EXERCISE BRIEF
Look through the data below and extract, unchanged, the lines from the one that contains "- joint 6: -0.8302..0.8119" to the one that contains "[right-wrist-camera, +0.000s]", both included.

EXTRACTED MATERIAL
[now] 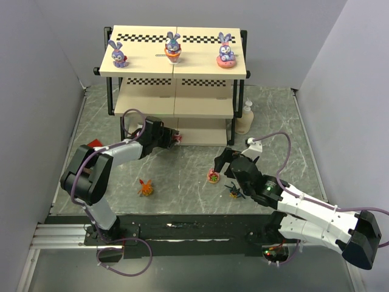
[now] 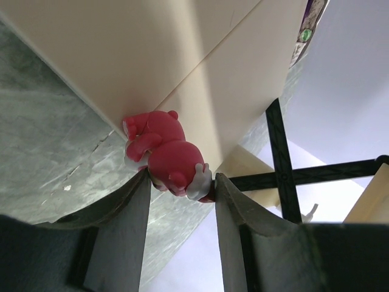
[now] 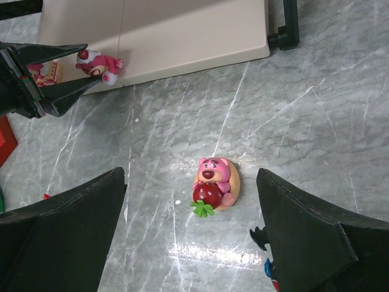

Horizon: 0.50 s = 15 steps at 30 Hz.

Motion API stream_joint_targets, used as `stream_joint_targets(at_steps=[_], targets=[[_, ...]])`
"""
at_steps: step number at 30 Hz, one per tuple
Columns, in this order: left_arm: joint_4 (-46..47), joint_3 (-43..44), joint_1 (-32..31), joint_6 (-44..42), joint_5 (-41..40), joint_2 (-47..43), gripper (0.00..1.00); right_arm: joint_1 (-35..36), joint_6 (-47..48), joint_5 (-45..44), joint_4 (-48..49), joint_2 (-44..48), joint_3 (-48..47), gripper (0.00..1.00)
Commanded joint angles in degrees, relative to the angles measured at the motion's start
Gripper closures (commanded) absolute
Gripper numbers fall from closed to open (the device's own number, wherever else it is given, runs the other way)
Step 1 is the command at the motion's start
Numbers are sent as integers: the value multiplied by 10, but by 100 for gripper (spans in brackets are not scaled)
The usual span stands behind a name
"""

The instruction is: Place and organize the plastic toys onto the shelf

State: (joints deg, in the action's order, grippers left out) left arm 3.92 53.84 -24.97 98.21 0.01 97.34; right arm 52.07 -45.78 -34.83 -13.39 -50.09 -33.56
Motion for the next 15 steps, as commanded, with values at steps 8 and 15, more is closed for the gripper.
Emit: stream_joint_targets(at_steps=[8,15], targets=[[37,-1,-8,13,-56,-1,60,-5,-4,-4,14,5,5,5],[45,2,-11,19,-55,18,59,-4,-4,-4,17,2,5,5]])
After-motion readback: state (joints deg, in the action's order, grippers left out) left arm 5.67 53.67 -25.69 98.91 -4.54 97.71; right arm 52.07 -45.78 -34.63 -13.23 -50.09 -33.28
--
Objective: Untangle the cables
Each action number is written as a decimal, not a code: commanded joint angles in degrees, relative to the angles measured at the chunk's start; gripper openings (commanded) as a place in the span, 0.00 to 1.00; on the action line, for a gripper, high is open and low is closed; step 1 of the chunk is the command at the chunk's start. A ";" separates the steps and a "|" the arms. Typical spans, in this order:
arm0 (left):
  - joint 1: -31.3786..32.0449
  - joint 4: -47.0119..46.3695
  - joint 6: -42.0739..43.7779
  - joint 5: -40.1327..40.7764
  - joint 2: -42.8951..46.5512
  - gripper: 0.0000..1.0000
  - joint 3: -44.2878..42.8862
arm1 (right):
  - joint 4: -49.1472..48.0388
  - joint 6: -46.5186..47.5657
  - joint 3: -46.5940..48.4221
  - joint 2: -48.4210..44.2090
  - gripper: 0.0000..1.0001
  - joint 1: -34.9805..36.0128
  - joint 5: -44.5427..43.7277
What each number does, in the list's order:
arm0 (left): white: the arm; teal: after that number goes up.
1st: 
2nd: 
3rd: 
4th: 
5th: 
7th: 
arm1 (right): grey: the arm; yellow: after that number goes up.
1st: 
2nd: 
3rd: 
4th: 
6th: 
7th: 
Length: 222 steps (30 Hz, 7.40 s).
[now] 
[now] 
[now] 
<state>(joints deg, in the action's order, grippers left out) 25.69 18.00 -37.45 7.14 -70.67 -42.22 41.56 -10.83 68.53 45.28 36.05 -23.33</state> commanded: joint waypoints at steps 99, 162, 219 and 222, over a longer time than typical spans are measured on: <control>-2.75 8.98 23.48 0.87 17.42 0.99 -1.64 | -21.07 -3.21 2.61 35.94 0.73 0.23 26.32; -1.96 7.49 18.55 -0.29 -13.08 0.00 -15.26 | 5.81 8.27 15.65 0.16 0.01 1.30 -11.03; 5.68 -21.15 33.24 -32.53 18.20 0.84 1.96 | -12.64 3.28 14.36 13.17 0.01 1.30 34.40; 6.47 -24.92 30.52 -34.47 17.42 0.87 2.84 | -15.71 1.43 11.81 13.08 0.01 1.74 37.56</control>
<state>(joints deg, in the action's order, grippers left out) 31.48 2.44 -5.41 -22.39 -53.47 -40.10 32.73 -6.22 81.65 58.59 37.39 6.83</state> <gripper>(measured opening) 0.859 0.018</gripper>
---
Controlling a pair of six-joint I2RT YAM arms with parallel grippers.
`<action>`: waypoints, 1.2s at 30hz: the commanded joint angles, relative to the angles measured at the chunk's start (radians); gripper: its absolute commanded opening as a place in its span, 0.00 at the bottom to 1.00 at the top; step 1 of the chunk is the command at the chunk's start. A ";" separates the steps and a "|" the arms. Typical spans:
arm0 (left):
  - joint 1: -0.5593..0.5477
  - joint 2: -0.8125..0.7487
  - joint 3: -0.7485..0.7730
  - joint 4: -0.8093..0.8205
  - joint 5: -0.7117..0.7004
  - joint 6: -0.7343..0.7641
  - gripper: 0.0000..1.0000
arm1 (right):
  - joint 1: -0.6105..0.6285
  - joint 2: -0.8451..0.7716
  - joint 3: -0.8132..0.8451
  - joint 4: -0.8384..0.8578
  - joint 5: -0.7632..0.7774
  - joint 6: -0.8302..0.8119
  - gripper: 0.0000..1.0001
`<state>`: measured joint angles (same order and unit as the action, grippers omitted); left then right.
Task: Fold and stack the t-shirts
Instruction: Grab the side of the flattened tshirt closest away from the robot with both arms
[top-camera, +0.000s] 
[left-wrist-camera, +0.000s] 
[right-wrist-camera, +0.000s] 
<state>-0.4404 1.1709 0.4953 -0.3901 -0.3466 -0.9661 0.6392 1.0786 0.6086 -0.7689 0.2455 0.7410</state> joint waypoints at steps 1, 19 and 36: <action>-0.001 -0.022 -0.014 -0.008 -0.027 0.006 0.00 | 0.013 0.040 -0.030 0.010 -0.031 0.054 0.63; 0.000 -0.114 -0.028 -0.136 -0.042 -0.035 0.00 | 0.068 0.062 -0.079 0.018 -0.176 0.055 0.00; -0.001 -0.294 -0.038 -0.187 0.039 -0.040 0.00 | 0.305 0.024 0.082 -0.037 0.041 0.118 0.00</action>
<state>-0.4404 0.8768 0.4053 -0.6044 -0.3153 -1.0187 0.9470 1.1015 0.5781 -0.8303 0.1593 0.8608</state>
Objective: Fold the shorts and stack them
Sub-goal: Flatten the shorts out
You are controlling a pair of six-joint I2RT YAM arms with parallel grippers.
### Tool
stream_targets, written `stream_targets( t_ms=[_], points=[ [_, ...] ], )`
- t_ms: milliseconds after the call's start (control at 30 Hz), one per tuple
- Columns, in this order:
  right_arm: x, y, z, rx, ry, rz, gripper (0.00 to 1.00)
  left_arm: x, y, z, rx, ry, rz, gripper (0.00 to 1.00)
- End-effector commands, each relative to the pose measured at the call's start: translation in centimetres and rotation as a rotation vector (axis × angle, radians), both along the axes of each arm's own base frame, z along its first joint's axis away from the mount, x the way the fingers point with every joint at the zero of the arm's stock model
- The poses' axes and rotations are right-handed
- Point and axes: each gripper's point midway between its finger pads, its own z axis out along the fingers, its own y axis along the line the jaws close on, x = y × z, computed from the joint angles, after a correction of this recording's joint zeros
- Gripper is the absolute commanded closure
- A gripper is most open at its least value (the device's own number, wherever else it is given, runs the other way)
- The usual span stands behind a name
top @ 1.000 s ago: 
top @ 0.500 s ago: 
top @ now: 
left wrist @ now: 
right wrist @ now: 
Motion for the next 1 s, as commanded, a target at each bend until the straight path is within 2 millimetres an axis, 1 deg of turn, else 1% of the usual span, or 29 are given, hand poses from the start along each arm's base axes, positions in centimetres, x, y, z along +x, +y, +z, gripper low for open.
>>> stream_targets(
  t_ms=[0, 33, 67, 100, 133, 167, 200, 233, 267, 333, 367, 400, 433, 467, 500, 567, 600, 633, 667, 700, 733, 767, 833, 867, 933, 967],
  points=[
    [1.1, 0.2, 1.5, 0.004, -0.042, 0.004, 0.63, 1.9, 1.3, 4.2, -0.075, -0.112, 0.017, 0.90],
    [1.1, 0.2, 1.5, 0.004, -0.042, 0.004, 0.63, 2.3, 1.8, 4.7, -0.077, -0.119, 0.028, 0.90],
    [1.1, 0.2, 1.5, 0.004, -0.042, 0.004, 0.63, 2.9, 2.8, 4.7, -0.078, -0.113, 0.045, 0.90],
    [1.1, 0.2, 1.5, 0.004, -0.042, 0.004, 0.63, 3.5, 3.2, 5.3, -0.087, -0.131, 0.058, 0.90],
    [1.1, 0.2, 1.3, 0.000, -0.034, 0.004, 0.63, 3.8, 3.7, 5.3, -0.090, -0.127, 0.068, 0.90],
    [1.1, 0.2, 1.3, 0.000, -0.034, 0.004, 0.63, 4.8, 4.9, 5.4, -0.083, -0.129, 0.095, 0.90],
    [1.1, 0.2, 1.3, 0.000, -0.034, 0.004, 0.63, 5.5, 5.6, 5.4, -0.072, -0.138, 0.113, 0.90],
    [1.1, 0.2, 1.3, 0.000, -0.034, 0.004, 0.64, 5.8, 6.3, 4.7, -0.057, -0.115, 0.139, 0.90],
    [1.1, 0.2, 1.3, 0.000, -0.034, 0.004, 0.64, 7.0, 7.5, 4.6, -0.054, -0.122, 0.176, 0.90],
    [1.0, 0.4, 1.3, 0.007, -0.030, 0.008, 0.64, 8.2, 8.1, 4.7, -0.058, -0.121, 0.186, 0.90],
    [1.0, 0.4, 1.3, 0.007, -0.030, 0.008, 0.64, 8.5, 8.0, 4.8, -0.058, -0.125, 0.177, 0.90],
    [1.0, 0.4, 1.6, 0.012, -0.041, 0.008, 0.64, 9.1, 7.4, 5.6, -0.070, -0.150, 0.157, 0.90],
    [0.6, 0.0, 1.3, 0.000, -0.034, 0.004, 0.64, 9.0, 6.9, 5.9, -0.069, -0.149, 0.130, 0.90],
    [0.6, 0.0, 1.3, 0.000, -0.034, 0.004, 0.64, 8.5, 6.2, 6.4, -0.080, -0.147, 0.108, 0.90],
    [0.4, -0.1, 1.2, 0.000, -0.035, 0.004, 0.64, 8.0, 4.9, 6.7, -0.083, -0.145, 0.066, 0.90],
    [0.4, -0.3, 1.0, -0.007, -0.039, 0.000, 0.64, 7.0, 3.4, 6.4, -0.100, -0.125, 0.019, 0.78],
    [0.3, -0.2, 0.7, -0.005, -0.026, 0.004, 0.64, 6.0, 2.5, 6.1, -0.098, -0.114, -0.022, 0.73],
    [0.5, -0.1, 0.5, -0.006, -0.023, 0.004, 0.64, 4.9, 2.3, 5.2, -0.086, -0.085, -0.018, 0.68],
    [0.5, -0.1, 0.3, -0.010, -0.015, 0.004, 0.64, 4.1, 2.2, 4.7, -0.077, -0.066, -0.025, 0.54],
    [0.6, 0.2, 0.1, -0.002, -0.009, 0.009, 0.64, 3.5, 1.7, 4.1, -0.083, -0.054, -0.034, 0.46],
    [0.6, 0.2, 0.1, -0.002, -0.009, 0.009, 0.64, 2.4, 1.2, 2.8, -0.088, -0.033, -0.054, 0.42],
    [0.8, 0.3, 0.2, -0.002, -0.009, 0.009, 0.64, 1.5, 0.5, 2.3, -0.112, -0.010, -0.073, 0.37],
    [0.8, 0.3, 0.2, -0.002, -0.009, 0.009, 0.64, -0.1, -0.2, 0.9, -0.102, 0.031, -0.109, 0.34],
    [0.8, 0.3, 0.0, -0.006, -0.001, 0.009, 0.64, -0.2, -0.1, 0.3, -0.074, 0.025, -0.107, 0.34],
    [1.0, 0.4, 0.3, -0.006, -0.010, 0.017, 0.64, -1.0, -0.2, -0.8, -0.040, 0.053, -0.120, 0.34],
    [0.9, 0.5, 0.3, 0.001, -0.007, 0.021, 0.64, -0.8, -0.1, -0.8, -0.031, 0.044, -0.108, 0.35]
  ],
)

WRITTEN REPLY
  - joint 6: -0.8302..0.8119
  - gripper: 0.0000..1.0001
`<state>`: measured joint angles (same order and unit as the action, grippers omitted); left then right.
Task: Fold and stack the t-shirts
Instruction: Grab the side of the flattened tshirt closest away from the robot with both arms
[top-camera, +0.000s] 
[left-wrist-camera, +0.000s] 
[right-wrist-camera, +0.000s] 

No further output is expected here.